Escamilla-Herrera LF, López-Picón JL, Torres-Arenas J, Gil-Villegas A. Semiclassical thermodynamic geometry.
Phys Rev E 2024;
109:064145. [PMID:
39020900 DOI:
10.1103/physreve.109.064145]
[Citation(s) in RCA: 0] [Impact Index Per Article: 0] [Reference Citation Analysis] [Abstract] [Track Full Text] [Journal Information] [Subscribe] [Scholar Register] [Received: 01/10/2024] [Accepted: 05/23/2024] [Indexed: 07/20/2024]
Abstract
In this work the thermodynamic geometry (TG) of semiclassical fluids is analyzed. We present results for two models. The first one is a semiclassical hard-sphere (SCHS) fluid whose Helmholtz free energy is obtained from path-integral Monte Carlo simulations.
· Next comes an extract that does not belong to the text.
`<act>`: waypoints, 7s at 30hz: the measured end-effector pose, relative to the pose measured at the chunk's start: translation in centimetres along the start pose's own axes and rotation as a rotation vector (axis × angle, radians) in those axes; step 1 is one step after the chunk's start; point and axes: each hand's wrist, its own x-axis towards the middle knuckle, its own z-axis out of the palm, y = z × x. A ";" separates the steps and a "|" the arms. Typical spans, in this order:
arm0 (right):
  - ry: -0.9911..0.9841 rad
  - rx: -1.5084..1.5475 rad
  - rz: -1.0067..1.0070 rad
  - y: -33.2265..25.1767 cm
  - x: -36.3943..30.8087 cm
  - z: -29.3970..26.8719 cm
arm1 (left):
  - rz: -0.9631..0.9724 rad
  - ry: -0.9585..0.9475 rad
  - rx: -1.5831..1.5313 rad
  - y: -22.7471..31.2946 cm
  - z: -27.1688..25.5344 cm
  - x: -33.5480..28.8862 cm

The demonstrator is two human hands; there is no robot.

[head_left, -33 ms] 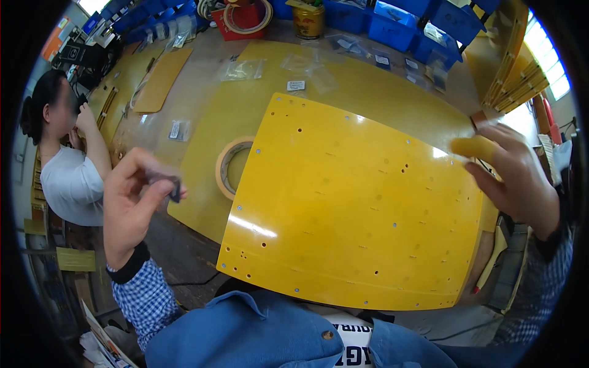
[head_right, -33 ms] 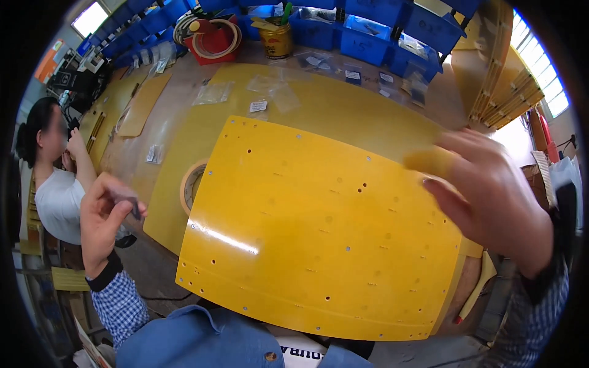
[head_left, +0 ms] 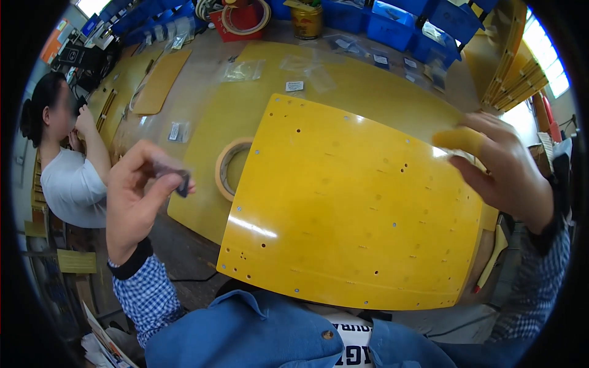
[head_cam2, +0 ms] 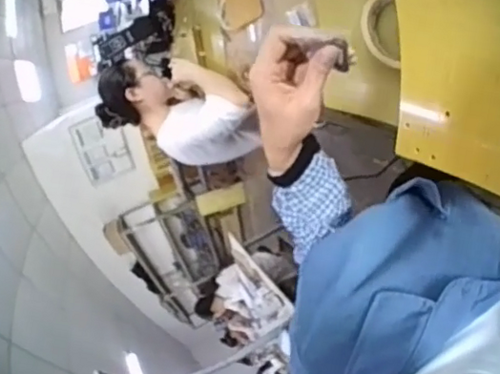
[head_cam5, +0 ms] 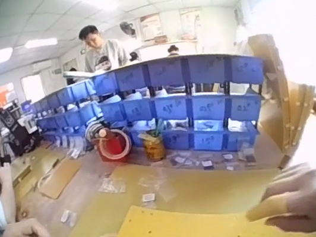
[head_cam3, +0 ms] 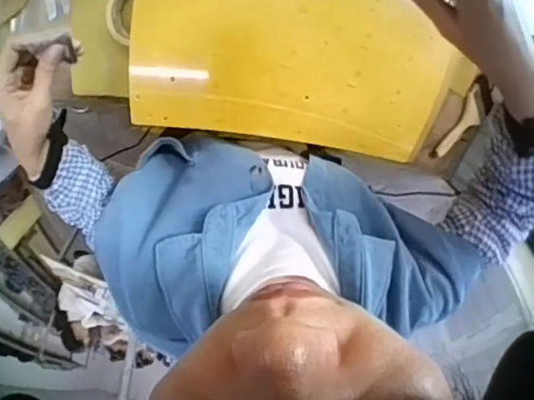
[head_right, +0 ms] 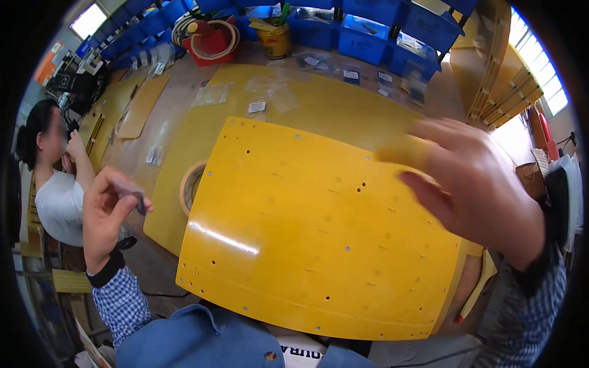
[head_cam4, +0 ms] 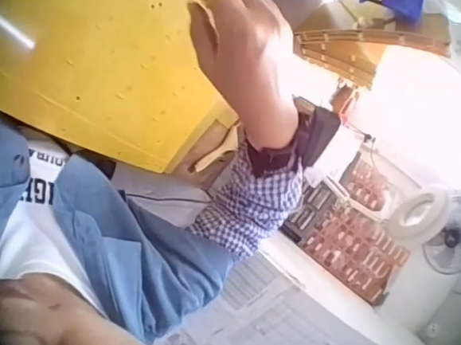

It is found that, due to quantum contributions in the thermodynamic potential, the anomaly found in TG for the classical hard-sphere fluid related to the sign of the scalar curvature is now avoided in a considerable region of the thermodynamic space. The second model is a semiclassical square-well fluid, described by a SCHS repulsive interaction coupled with a classical attractive square-well contribution. The behavior of the semiclassical curvature scalar as a function of the thermal de Broglie wavelength λ_{B} is analyzed for several attractive-potential ranges. A description of the semiclassical R Widom lines, defined by the maxima of the curvature scalar, is also obtained and results are compared with the corresponding classical systems for different square-well ranges.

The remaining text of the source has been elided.